Like a frog in a pot whose temperature is being slowly increased, most people’s sense of outrage has been decreased and they have become desensitised to this outrageous situation.

But it gets worse: less than 20% of the estimated 21,000 cases of murder committed in the country annually end up in court.

Simply put, 17,000 of the people who get murdered in SA do not get justice. In 2014, Orlando Pirates and South African national team goalkeeper Senzo Meyiwa was one of the 20,000 lives lost to murder. His case was also one of the 17,000 that did not see the inside of the courtroom. Well, until now.

AfriForum has now teamed up with the Meyiwa family to help get them closure. It needs to be noted that AfriForum is an overwhelmingly white civil society body whose track record has been to look after the interests of its members.

It is a body that, for all intents and purposes, should not exist in a democratic SA, or at the least, should be rendered irrelevant by a normal functioning government that looks after the interests of all citizens.

But government has left massive gaps for groups like AfriForum to fill and, as is the case now with the Senzo Meyiwa situation, stand to embarrass those in positions of power.

It is sad to have to remind South Africans that Senzo, once murdered, only became a statistic due to police ineptitude. His case became tabloid fodder because there is a celebrity girlfriend involved in the form of Kelly Khumalo and alleged drugs, among other things.

Add an alleged cover-up to the mix and the alleged involvement of the son of music mogul Sello Twala, and it becomes messy.

The truth is that had the police done the initial investigations like they were supposed to, had they been the professionals that they are supposed to be and had they carried out their duties as is required of them, there would be no need for the Meyiwa family to turn to AfriForum and cause potential “embarrassment” to the government and its police service.

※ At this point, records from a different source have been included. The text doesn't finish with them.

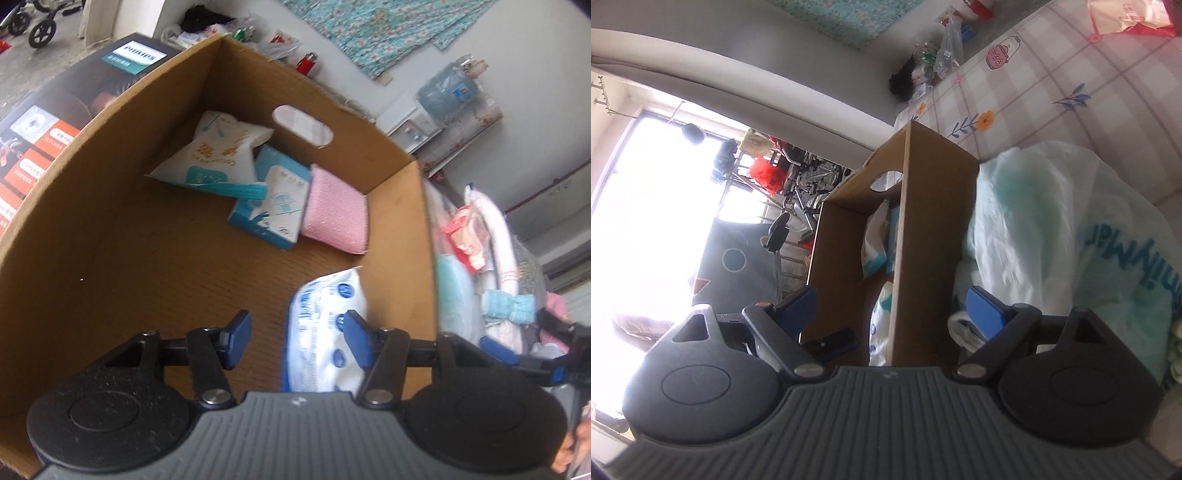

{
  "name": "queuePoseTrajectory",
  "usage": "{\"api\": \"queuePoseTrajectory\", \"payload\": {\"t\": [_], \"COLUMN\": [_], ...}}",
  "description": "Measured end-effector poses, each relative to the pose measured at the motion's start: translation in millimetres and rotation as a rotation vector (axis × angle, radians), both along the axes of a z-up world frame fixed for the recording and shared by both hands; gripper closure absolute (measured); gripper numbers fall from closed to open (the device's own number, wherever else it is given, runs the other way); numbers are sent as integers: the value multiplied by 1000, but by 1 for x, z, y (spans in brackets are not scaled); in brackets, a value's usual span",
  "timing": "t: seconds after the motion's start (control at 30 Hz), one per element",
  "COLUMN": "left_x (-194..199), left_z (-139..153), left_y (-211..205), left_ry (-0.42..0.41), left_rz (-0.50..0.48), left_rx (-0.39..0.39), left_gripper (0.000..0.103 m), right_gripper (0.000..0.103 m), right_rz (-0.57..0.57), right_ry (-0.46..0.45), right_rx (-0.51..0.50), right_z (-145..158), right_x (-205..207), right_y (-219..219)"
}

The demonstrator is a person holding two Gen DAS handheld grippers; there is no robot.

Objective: Organize soft objects
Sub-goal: 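Lower the wet-wipes pack into the cardboard box with the left gripper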

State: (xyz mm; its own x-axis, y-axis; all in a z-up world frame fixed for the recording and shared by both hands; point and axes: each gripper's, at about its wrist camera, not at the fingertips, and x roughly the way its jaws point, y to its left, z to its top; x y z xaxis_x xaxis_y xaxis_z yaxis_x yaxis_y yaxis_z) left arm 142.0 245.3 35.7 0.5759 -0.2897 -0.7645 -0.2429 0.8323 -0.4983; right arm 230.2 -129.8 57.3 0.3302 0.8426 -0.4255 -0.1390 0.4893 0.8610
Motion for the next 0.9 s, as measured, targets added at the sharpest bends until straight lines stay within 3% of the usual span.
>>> {"api": "queuePoseTrajectory", "payload": {"t": [0.17, 0.3, 0.37, 0.47, 0.6, 0.7, 0.77, 0.83, 0.9], "left_x": [1, 14, 16, 9, -2, -1, 2, 5, 11], "left_z": [7, -9, -17, -14, -8, -14, -20, -24, -28], "left_y": [-32, -56, -56, -44, -34, -26, -22, -24, -27], "left_ry": [-54, 23, 55, 53, 61, 90, 104, 113, 141], "left_rz": [-127, -187, -182, -147, -91, -88, -82, -71, -69], "left_rx": [61, 177, 228, 227, 337, 270, 213, 228, 253], "left_gripper": [43, 46, 45, 46, 51, 46, 37, 26, 25], "right_gripper": [14, 14, 14, 14, 14, 14, 14, 14, 14], "right_rz": [13, 16, 22, 23, 19, 15, 16, 17, 19], "right_ry": [-50, -46, -39, -39, -25, -20, -22, -35, -50], "right_rx": [-8, -4, -4, -26, -21, -11, -12, -20, -27], "right_z": [-6, -20, -26, -33, -40, -42, -42, -39, -35], "right_x": [-25, -41, -47, -52, -49, -48, -48, -51, -55], "right_y": [1, 4, 4, 1, -8, -10, -10, -9, -9]}}
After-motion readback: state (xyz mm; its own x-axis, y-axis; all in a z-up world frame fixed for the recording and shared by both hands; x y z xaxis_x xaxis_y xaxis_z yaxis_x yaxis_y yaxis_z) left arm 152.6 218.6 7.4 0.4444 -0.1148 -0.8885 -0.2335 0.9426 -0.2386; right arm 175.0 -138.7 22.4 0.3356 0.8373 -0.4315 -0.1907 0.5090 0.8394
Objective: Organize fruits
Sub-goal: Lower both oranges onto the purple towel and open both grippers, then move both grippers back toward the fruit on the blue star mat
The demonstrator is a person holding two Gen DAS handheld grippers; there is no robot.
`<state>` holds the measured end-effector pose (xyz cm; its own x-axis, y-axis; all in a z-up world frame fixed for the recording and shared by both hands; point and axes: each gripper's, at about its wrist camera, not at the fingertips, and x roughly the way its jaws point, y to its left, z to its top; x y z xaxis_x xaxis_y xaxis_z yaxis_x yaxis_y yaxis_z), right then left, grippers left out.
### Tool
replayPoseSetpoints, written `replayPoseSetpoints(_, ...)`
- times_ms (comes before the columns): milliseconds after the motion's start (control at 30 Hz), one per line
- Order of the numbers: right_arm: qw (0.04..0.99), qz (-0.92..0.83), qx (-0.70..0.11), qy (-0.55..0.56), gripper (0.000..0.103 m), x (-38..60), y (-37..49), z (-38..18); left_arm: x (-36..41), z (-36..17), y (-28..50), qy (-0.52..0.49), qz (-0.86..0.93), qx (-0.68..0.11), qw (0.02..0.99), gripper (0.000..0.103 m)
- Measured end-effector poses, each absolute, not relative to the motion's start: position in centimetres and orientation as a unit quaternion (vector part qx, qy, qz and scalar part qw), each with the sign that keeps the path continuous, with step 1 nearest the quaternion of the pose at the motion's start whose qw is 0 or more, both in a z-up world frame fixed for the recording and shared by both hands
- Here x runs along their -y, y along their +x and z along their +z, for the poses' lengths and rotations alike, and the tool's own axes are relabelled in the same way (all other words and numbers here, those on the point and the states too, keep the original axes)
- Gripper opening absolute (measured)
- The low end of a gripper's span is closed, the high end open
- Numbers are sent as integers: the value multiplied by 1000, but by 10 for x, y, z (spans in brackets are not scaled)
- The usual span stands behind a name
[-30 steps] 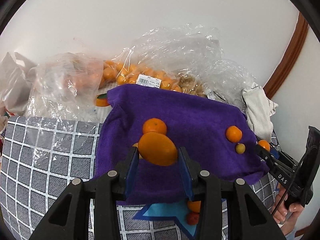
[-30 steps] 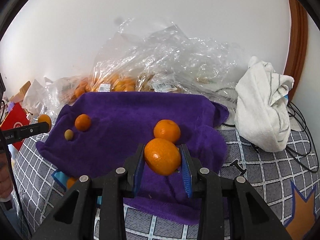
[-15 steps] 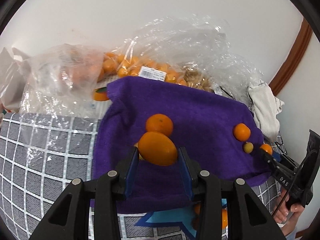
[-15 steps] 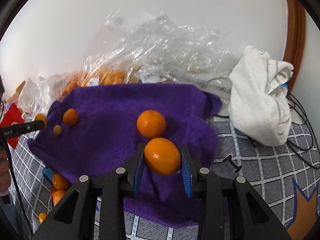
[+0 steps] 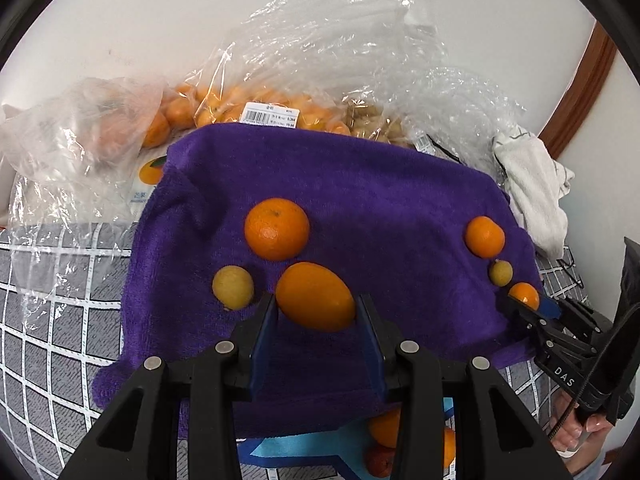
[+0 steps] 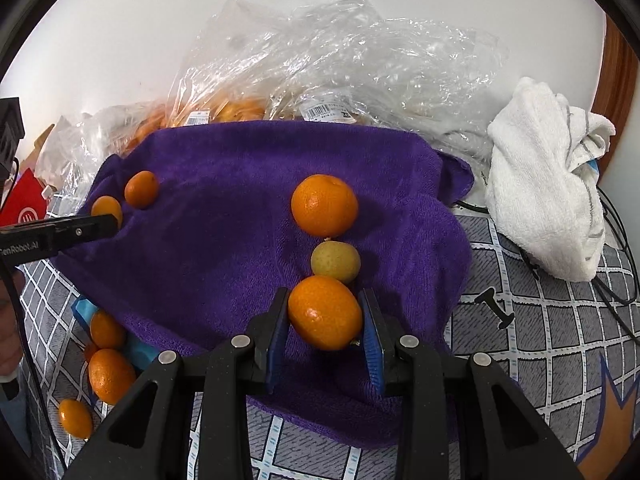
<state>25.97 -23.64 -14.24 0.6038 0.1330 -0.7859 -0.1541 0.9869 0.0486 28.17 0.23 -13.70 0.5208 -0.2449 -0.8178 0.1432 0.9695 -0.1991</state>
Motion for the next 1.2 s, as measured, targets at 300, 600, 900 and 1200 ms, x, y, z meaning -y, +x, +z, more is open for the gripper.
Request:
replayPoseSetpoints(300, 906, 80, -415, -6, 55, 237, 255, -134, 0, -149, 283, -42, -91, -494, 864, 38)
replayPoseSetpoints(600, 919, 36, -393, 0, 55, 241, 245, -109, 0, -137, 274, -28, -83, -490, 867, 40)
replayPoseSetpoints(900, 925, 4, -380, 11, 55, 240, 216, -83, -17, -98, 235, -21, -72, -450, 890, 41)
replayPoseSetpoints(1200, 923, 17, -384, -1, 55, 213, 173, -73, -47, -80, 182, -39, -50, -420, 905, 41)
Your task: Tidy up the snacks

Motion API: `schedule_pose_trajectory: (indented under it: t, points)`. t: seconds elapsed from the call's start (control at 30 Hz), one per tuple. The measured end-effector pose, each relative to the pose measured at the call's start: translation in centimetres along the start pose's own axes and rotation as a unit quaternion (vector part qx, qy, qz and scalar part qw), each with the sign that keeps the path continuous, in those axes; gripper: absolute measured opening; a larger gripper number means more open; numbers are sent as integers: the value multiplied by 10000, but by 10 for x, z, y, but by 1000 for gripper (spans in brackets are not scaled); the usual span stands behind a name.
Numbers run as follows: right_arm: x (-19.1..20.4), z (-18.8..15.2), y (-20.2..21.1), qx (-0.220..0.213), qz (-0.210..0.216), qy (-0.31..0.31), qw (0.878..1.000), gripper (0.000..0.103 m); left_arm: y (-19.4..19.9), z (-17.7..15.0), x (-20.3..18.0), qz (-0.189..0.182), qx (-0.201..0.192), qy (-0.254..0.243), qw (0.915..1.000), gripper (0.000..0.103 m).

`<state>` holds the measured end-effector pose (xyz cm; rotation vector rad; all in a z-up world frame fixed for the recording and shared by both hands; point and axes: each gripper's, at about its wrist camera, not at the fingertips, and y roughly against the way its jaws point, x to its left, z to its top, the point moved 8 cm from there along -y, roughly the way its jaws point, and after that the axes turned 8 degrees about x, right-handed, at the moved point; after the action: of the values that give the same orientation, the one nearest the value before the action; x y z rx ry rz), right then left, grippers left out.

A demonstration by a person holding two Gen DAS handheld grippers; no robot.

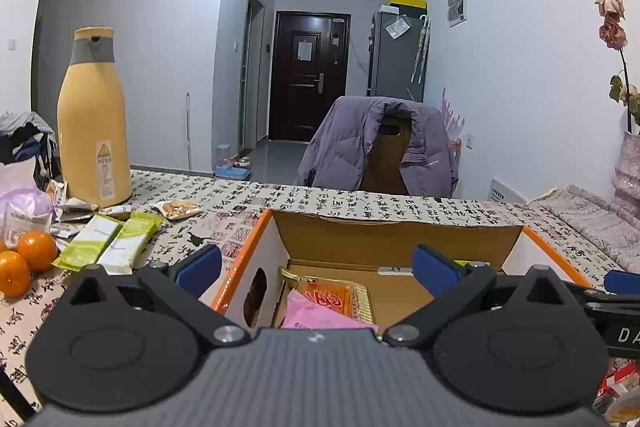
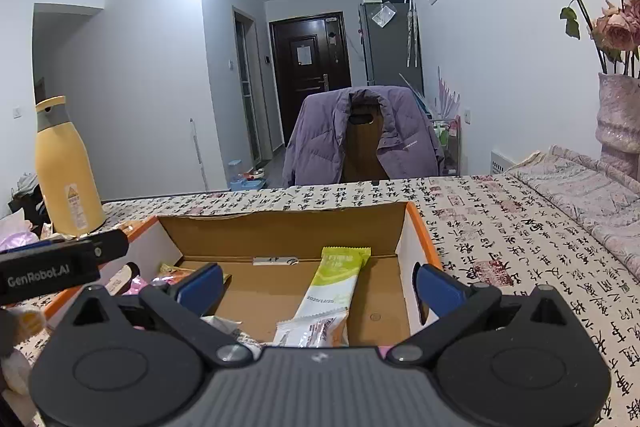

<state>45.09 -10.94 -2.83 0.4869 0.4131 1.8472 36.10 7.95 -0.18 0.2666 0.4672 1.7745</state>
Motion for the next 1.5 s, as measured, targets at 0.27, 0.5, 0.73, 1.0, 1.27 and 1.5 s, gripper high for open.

The wider population feels the pain worse because they ask themselves that question: “If this unfairness can be done to a national icon like Senzo Meyiwa and his family, what chance do I stand in getting justice for my own family?”

Every year, 17,000 families find themselves in the same position that the Meyiwa family finds itself in: with a loved one who has lost a life to murder and with no prospect that their case will ever get to court.

Whatever AfriForum’s motives in taking up a few select high-profile cases and searching for justice for the families or individuals, they must be applauded. It is the embarrassment caused by a civil body with unusually narrow interests that must drive the authorities to start doing what they have been sloganeering about for over two decades: batho pele (people first).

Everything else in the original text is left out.